Souverän bleiben: Professioneller Umgang mit Wut und Stress

Strategien für einen gelassenen Umgang mit persönlichen Stressauslösern

Das Seminar im Überblick

Vielleicht kennst du Situationen, in denen bestimmte Worte oder ein bestimmter Ausdruck dich sofort aus der Fassung bringen – während andere Menschen völlig unberührt bleiben. In solchen Momenten steigt Wut oder Stress auf, und es fällt schwer, so professionell zu reagieren, wie du es dir wünschst.

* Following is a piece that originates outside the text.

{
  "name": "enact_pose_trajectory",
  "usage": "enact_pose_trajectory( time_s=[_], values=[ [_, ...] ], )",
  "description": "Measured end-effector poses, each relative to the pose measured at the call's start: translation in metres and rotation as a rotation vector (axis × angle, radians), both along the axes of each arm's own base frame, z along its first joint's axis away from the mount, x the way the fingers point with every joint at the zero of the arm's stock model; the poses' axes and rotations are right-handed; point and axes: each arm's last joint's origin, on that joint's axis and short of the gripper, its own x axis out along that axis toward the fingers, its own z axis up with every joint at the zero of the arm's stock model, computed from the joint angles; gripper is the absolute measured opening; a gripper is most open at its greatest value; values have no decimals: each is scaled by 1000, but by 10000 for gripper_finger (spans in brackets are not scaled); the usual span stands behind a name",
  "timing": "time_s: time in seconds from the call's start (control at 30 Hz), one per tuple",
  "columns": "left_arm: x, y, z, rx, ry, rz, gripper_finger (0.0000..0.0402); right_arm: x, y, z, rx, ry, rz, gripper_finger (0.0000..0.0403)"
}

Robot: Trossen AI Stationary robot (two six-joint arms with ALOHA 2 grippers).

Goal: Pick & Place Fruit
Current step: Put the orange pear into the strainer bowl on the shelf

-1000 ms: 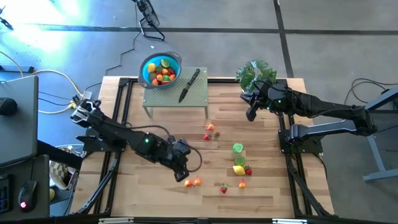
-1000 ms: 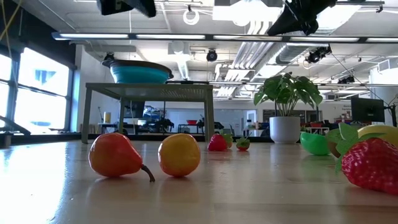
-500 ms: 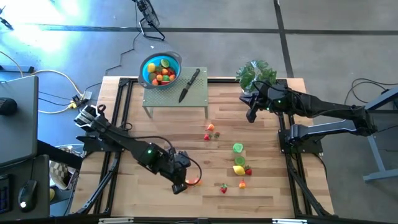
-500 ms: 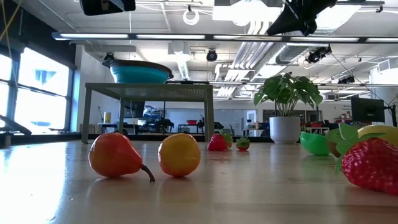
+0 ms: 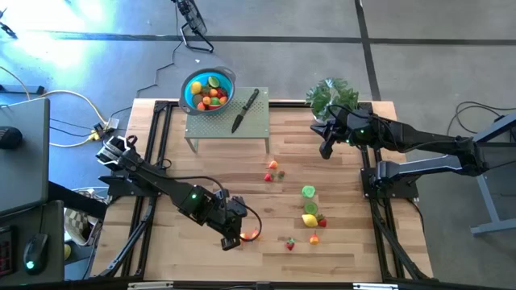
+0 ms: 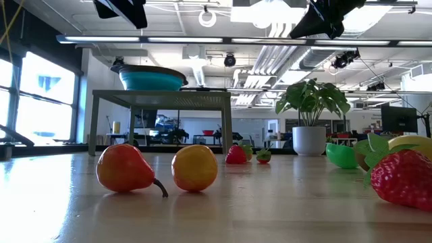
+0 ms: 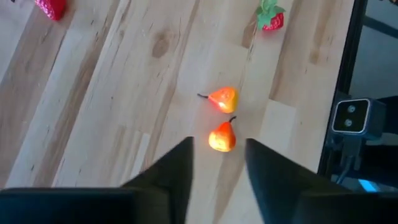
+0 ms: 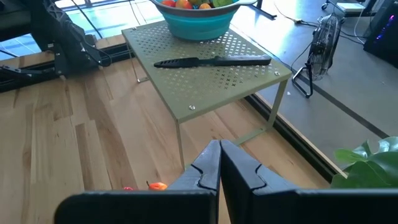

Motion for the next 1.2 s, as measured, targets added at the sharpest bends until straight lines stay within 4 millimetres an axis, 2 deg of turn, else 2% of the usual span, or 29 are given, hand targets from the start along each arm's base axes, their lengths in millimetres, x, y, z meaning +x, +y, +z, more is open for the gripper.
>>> enact_pose_trajectory(
  time_s=[0.2,0.37,0.53,0.97,1.2],
  values=[
    [5,-3,-8,-2,11,-9,239,0,0,0,0,0,0,2],
    [10,-6,-11,-13,-5,-11,280,0,0,0,1,5,0,2],
    [18,-10,-17,-28,-31,14,284,0,0,-1,2,11,0,2],
    [35,-24,-71,-59,142,-41,284,-1,0,-2,-1,25,3,2],
    [43,-30,-91,-71,168,-50,284,-1,0,-2,-2,26,3,2]
  ],
)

In diesem Seminar nehmen wir solche Auslöser genauer unter die Lupe. Wir schauen darauf, was in angespannten Situationen innerlich in Bewegung gerät und wie unsere biografischen Erlebnisse sowie unsere individuellen Glaubenssätze diese Reaktionen beeinflussen. Du bekommst eine Methode an die Hand, um trigg­ernde Aussagen zu bearbeiten, und lernst verschiedene Sofort-Strategien kennen, die dir helfen, dich in Stress- oder Wutsituationen wieder zu stabilisieren – bevor du in Meckern, Schimpfen oder genervte Reaktionen verfällst.

Hinweis:
Dieses Angebot ersetzt keine therapeutische Unterstützung. Bitte achte darauf, ob du dich für die Arbeit an diesem Thema ausreichend stabil fühlst.

Lernziele

  • Input zur Entstehung von Glaubenssätzen, Werten und Normen.
  • Verstehen des Wut-/Stress-Kreislaufes in uns
  • Biographiearbeit
  • Identifikation von persönlichen Triggern
  • Kennenlernen von Notfallstrategien, wenn die Wut hochkocht

Zielgruppe

Das Seminar richtet sich an pädagogische Fachkräfte aus Kitas, die im Alltag mit herausfordernden Situationen, Stressmomenten und persönlichen Triggern konfrontiert sind und Wege suchen, gelassener damit umzugehen.

Kursdatum

Datum
Zeit
Preis
14.10.2026
09:00 - 16:00
159 

Deine Referentin

Jessica Rother

Ich bin Trainerin für ermutigende Pädagogik und wertschätzende Kommunikation. Als Multiplikatorin für Kinderperspektiven setze ich mich dafür ein, dass Einrichtungen für Kinder und Jugendliche zu stärkenden, respektvollen Orten werden – für alle Beteiligten. Meine Vision: Ich möchte Räume schaffen, in denen echte Begegnung möglich ist. Die Basis dafür ist für mich die Haltung, mit der wir Menschen begegnen – achtsam, klar und verbindend.